Reccurrent laryngeal nerve injuries are more common during dissectionof the upper third of the oesophagus. The majority of injuries are unilateral and transient. The left recurrent laryngeal nerve is at risk during mediastinal lymphadenectomy and if cervical anastomosis is used in association with such a dissection, it is wiser to place this on the left side, in order to minimise the risk of damage to both recurrent laryngeal nerves. Recurrent laryngeal nerve injury impairs the patients ability to cough in the early post-operative period and adequately protect the airway during swallowing. It can therefore be a potent contributor to pulmonary morbidity. In most patients there is adequate compensation from the opposite cord. Tracheostomy should be considered to protect the airway and improve pulmonary toilet. Thyroplasty or vocal cord injections are rarely required (Griffin et al 1992 ).

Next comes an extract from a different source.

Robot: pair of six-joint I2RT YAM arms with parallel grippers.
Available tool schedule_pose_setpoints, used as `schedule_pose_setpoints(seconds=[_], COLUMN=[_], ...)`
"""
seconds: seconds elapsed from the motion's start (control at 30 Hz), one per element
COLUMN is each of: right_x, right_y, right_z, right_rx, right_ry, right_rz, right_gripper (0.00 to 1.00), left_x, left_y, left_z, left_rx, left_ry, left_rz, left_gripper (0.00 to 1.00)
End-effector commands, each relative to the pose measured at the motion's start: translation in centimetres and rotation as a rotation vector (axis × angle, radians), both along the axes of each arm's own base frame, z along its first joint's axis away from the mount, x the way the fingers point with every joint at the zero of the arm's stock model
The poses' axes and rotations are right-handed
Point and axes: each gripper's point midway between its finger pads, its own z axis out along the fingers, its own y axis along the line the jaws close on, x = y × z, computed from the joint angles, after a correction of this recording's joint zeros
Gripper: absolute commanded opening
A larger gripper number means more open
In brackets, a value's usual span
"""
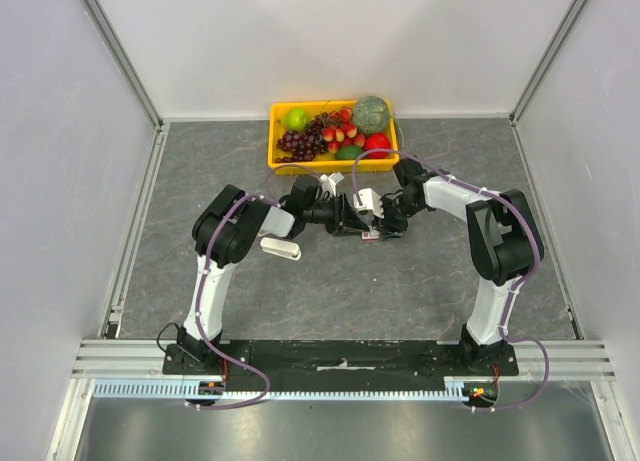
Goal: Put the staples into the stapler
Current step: Open the staple box at the center of the board.
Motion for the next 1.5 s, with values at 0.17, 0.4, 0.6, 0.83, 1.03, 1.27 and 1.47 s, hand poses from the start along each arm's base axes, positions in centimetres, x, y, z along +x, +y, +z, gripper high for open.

Benign Anastomotic Stricture

These can occur within the first few months after surgery, where they relate to post-operative fibrosis or late (ie years), when they are due to reflux. The incidence of early anastomotic stricture formation seems to be higher with cervical rather than intrathoracic anastomosis & in stapled procedures(Orringer 1984 , Finley et al 1989 ). These early post-operative anastomotic strictures are easily dealt with by endoscopic dilatation, although multiple sessions may be necessary (Pierie et al 1993 ).

Hospital Mortality

The review by Muller (Muller et al 1990 ) confirmed that the average hospital mortality following resection in papers published between 1980 and 1988 was 13%. Many European centres have reported hospital mortalities well below this figure throughout the 1990’s and it should be accepted that a hospital mortality of less than 10% is desireable.